Notes for Methods Workshop (02/03/07)

1)  Downloading data

a.  It is important to search on the web for datasets before collecting any data yourself. There are many commonly used sources for data (EUGene, COW, ICPSR, etc.). For an example, we will search for data on roll call votes in the United Nations. We can start in www.google.com and enter “United Nations” and “data” and “roll call votes”. I used data because most scholars will refer to their collections as data sets somewhere in the documentation. The first hit is for an ICPSR dataset on UN votes and we see others scrolling down. Let’s click on the very last link on UN General Assembly Voting Data. This is a data set compiled by an IR scholar, Eric Voeten. It is recent (up through 2005) and we can see in the description that the data set compiles information collected in other UN voting datasets. Thus it seems fairly comprehensive as well. You’ll notice that the format of the available datasets is described. Let’s look at the file under “Documentation”. This is a zipped file and once you click on it, you should select “Extract all files” to download to your computer. We can see that this file is organized by one case for every UN vote and records the number of votes in each category (yes, no, abstain), the date & UN name of the vote, as well as a short text description of what the vote was about. Notice that this data is available in two other formats, in wide format where there is a unique identifier for each resolution, and in long format where the unit of analysis is the country vote. Let’s select the long format dataset. Notice that is also zipped, but comes in a different format, namely as a STATA file. If we try to double click on that dataset and open it in STATA, we will hit an error because we have run out of memory. We’ll come back to this problem a bit later, but for now let’s move on to a discussion of different forms of data sets. Save the long version of the dataset somewhere on the hard drive so it can be accessed later.

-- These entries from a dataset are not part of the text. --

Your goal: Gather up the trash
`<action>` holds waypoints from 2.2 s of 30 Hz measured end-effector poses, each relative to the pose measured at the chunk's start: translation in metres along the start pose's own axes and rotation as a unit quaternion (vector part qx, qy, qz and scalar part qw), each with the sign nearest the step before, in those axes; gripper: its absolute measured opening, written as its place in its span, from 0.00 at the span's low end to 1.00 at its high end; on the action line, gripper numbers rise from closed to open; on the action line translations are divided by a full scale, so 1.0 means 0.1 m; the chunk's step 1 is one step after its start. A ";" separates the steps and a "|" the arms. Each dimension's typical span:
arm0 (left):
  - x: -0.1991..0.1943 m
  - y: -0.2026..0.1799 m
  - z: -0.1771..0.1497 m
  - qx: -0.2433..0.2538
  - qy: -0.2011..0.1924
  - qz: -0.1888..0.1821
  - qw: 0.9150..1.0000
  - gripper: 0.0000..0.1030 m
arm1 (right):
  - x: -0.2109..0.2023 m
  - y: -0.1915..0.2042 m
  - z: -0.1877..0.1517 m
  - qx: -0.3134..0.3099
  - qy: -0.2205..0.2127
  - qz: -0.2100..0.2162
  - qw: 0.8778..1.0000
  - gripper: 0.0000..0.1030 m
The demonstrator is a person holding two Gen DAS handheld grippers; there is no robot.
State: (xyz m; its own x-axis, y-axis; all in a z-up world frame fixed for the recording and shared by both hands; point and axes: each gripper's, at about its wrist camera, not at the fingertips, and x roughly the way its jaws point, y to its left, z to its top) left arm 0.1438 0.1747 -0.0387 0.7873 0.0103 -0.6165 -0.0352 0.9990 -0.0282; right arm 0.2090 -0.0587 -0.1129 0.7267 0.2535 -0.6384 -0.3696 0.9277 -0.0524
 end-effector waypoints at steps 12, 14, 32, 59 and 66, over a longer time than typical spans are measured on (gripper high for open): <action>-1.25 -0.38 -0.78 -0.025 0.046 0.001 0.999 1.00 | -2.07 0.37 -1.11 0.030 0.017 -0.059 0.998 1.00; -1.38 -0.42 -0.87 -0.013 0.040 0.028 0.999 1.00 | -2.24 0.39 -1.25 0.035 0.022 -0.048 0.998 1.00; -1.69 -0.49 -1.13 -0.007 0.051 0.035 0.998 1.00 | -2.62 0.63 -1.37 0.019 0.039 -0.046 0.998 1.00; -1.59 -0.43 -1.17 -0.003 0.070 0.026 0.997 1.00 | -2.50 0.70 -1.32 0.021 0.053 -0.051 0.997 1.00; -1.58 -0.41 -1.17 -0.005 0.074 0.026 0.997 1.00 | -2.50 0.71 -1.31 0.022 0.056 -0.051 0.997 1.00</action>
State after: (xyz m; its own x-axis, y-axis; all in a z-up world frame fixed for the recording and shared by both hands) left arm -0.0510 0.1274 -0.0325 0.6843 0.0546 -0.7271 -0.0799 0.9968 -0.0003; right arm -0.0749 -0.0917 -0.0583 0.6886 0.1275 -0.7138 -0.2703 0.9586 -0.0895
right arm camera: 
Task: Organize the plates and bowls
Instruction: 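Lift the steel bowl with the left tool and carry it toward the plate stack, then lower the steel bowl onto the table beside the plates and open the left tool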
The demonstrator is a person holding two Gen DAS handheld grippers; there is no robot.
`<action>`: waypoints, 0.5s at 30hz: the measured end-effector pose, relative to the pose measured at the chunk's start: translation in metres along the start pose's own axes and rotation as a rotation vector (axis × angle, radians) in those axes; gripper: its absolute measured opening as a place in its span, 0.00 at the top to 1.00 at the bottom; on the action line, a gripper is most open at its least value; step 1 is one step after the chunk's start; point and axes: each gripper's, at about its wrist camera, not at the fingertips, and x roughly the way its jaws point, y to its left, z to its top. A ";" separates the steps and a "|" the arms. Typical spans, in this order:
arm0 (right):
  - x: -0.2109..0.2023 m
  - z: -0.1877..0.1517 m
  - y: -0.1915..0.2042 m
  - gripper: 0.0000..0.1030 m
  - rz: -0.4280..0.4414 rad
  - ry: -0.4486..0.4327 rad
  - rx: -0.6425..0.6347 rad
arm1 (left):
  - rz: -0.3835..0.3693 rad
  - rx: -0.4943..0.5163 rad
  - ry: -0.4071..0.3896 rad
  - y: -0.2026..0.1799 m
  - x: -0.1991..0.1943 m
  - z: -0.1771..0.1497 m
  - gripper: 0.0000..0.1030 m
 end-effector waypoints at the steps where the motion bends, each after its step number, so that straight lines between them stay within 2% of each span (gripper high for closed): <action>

b.  Forms that data can come in when you want to download it.

i.  Formatted for a specific program (e.g. SPSS will have .sav extension, STATA will have .dta extension, Excel will be .xls)

ii. Reading data in other formats (*.txt, *.csv)

1.  Some datasets can be copied directly into excel from the web. For an example, visit http://cow2.la.psu.edu/ and click on available datasets. Click on National Material Capabilities and then scroll down to see what data is available. The dataset is in a file called NNC_3.02.csv. Note that the COW Project places a number in the file name to indicate which version of the dataset you are using. This is good practice if you collect your own dataset and distribute it to others. Click on that file and you’ll notice that it comes up in Excel on the screen. You can copy this data to Excel by highlighting all columns and then hitting control C. Open Excel and then push control V. This should copy the data into Excel. You can move this data into other programs, such as SPSS and STATA by using the same procedure. You can also employ programs, such as Stat Transfer, that will move datasets back and forth between a variety of programs. To move data into STATA, open the program and then enter “edit”. To move data into SPSS, it is probably better to simply read the excel file directly in order to preserve the variable names. Click on open file (open folder in left upper corner), change file type to excel, and then find the document on your machine. To use this later on, copy the capabilities dataset into STATA and then save it.

2.  Some older datasets will come as strings of data, sometimes separated by commas or tabs. You can read these datasets in excel by opening them and following the instructions for how the data is delimited. I’ll show an example from an older version of the COW alliance data (dougally.txt).

3.  Really old datasets use something called Osiris dictionaries. Back in those days, they could only write data in 80 columns per line, so some datasets have multiple lines per observation. Alternatively, everything might be on one line but unreadable in excel because there are no delimiters (e.g. roll call data for US Congress). The dictionaries tell you the row and column for each variable, as well as setting the variable and value labels. The easiest program for reading these older datasets is probably SPSS. I’ll show you one example if we have time from some Congressional data.

iii.  If data are in zipped format, your computer should automatically have a program to unzip the files. As noted above, simply click on the command for extracting all files.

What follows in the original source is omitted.